Furthermore, this course doesn’t require any outer materials. Everything required (Python, and some Python libraries) can be acquired for free. So if you’re a developer and need to upgrade your coding capacities by finding out about information science, this course is for you. But If you have a specialized foundation, and need to realize how to apply your abilities as a product architect or “programmer”, this course might be valuable even then.B Because it centers around how to construct and comprehend, not rather than just utilize.

Offered by: Udemy

Instructed by: Lazy Programmer Inc. (machine learning engineer)

Price: $10.44

Skills and Knowledge Imparted:

  1. Deriving and solving a linear regression model.
  2. Applying it appropriately to data science problems.
  3. Programming your own version of a linear regression model in Python.

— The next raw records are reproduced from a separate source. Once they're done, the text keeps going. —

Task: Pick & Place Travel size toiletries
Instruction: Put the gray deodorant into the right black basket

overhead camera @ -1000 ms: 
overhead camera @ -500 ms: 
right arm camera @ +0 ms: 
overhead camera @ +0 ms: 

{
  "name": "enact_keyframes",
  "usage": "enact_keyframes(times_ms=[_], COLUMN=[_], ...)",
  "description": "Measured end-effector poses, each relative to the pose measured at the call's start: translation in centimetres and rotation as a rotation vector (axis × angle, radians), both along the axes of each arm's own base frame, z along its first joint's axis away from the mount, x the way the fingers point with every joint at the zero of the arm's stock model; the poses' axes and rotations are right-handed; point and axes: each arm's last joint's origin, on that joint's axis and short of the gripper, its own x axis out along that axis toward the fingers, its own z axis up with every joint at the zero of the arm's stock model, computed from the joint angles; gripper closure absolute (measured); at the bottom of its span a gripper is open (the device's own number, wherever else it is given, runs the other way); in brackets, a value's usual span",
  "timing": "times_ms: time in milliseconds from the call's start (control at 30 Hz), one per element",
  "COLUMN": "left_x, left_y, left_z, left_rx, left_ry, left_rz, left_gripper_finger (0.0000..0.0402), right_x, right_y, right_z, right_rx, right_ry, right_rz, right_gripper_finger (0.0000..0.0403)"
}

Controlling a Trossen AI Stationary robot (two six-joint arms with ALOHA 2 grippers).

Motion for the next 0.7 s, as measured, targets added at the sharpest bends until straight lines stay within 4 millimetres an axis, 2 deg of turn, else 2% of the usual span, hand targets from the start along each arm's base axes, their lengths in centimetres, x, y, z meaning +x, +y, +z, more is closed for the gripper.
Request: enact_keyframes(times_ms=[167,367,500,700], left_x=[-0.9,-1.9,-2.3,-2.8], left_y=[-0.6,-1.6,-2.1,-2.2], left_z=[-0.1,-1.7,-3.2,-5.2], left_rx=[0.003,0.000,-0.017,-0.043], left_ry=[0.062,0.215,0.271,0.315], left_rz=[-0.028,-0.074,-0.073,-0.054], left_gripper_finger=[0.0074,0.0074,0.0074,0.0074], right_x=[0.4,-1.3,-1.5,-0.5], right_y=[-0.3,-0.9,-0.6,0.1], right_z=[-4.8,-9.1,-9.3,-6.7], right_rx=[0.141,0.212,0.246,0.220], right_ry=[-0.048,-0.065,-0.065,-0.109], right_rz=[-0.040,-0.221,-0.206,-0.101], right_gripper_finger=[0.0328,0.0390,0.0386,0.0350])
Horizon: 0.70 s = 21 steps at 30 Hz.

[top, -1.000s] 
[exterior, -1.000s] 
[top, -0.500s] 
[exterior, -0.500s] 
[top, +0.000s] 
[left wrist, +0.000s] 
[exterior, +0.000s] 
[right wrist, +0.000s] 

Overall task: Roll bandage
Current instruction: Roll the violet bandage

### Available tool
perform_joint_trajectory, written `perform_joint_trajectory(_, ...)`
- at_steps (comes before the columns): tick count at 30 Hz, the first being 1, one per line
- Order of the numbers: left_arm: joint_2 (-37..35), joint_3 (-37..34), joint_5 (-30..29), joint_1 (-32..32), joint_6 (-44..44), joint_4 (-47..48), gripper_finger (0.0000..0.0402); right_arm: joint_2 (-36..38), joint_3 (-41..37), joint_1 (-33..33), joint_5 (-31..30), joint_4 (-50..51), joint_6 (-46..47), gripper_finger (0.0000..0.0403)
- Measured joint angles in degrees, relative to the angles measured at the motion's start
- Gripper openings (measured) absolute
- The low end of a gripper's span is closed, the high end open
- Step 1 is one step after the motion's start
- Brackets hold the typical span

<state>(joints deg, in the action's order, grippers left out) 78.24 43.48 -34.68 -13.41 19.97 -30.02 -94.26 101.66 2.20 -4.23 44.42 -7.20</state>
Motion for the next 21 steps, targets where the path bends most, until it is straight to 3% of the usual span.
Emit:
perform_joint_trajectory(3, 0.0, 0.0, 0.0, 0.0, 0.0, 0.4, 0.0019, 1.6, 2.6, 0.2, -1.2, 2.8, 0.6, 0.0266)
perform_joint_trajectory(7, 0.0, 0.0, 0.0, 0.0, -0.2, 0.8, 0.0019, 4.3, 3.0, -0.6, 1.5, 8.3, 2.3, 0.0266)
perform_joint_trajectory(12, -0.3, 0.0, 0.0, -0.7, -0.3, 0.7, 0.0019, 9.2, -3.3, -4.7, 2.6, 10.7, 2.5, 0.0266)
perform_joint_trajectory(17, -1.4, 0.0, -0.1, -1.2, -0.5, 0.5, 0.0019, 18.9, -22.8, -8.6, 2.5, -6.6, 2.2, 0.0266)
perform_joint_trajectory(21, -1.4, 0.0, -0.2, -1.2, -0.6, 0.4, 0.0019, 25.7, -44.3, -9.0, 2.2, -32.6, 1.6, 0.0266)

Difficulty Level: all levels

Duration and Total Lectures: 50 lectures, 6 hours

Average User Rating: 4.6 (3,560 ratings)

Review:

The instructor is clear and to the point. Students got a reasonable aptitude for math and it’s not difficult to follow along. The best thing about the course is the balance between theory and implementation: The math is not dumbed down or left out. You get a lot of implementation and coding practices from this machine learning certification.